Some hypothesize an immunologic role in helping to maintain pregnancy.
Causes luteinization of follicular waves to create secondary CLs.
Although eCG has an FSH-like action in many other species, it has LH-like activity in mares.







Secondary CLs

The secondary CLs result in progesterone rise about day 60-120. The endometrial cups regress (they are sloughed from the uterus by an immunologic response).
Secondary vs. accessory CLs (ovulatory or anovulatory)
Progesterone/Progestagens:

Progesterone initially rises, followed by a slight decrease then rises to a peak at d 80, then gradually declining to 1-2 ng/ml during mid-late gestation (d 150).
The second rise is associated with the formation of accessory and secondary CL.
The 5 alpha pregnanes rise from mid gestation to term.
Produced from maternal cholesterol
The fetoplacental unit produces sufficient progestagens so that ovariectomy can be performed after 120-150 d.
Late gestation progestagen rises (last month of pregnancy)
From fetal adrenal production of 5 alpha reduced pregnanes (adrenals do not have 17 alpha hydroxylase)

]

Estrogens
Mare ovarian estrogens begin to rise at day 38-40.
From gonadotrophic stimulation of luteal tissue
Late in gestation maternal estrogen production rises.
At day 70-80 a second rise of estrogens from the fetal-placental unit occurs.
Placental aromatization of the common C-19 precursors
dehydroandrosterone (DHA) and dehydroepiandrosterone (DHEA)
Secreted by fetal gonads.
Fetal estrogens peak at about 210 days and decline and are basal at term.

Placenta

The placenta takes over progestagen (not progesterone) production until foaling.
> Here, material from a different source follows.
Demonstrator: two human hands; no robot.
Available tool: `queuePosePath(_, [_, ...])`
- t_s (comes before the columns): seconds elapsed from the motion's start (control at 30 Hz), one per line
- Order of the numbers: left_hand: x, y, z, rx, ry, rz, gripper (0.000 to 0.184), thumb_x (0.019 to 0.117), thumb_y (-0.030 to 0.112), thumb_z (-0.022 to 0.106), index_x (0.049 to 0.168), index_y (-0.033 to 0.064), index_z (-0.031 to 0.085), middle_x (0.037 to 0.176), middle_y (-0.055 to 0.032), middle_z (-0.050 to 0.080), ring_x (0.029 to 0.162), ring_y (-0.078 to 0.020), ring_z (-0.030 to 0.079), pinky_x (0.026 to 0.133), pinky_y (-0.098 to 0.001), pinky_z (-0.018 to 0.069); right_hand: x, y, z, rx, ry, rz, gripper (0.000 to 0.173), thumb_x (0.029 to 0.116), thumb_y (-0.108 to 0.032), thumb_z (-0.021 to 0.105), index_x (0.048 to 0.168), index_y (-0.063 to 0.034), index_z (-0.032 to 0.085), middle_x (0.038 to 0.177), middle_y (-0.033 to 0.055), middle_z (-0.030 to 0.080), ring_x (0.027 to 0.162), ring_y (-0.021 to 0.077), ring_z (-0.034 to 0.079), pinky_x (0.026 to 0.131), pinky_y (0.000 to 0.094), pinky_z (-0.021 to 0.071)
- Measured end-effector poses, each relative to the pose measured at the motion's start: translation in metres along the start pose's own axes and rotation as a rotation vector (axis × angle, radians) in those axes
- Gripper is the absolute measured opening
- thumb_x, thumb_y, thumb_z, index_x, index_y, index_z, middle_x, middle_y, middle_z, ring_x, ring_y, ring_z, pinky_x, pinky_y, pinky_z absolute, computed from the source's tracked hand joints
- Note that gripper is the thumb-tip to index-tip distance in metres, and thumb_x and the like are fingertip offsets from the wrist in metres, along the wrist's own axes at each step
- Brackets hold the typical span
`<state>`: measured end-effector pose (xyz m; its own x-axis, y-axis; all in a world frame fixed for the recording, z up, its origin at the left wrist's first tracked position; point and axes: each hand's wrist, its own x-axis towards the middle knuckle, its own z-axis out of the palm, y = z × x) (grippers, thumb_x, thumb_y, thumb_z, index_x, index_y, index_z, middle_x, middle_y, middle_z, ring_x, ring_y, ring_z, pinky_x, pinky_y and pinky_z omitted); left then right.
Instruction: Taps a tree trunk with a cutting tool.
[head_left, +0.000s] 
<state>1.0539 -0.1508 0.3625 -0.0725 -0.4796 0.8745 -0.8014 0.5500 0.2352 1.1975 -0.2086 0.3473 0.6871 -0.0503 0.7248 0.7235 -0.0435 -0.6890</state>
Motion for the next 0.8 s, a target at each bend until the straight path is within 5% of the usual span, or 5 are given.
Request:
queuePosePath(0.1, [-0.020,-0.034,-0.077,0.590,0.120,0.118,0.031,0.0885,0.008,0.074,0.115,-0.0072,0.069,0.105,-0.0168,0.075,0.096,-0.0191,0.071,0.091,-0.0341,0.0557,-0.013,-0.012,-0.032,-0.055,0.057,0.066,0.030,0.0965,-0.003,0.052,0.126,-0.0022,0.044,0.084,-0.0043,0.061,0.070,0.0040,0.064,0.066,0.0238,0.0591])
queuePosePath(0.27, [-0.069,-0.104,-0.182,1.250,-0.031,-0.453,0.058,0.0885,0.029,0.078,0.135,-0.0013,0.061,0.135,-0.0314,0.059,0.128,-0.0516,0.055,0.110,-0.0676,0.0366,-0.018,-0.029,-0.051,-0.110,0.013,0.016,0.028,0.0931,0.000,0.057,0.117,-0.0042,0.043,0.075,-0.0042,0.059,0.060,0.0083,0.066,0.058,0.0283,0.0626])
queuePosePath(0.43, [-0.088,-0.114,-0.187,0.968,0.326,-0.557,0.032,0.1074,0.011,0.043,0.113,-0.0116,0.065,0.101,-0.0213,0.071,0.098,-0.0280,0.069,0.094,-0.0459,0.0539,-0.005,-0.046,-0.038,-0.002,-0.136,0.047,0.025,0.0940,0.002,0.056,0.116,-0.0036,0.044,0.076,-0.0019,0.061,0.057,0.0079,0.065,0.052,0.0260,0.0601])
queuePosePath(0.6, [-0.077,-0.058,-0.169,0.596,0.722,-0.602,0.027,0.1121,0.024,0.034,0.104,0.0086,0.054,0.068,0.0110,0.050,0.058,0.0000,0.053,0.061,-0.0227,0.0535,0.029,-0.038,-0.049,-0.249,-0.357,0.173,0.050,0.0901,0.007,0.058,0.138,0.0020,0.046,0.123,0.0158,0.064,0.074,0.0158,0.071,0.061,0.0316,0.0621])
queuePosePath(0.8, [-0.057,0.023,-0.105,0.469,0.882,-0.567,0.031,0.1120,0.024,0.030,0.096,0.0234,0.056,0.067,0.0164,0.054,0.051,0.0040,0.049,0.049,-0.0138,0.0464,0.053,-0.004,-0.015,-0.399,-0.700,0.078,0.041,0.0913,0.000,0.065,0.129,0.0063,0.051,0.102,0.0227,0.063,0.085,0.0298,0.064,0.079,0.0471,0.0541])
Therefore, a mare does not need her ovaries after about 120 days of gestation.
The mare has diffuse type of microcotyledonary placenta
Complete placental formation is done at 150 days.

Pregnancy Diagnosis

Certain characteristics of pregnancy in the mare aid in diagnosis.
Progesterone causes increased tone of the uterus and cervix.
Estrogen from the conceptus, in conjunction with the progesterone results in exaggerated tone.
The vesicle is spherical and distinct, and can be palpated from 18 d (+) through 60-70 d, and seen with ultrasound beginning at 10 or 12 d (depending on the machine).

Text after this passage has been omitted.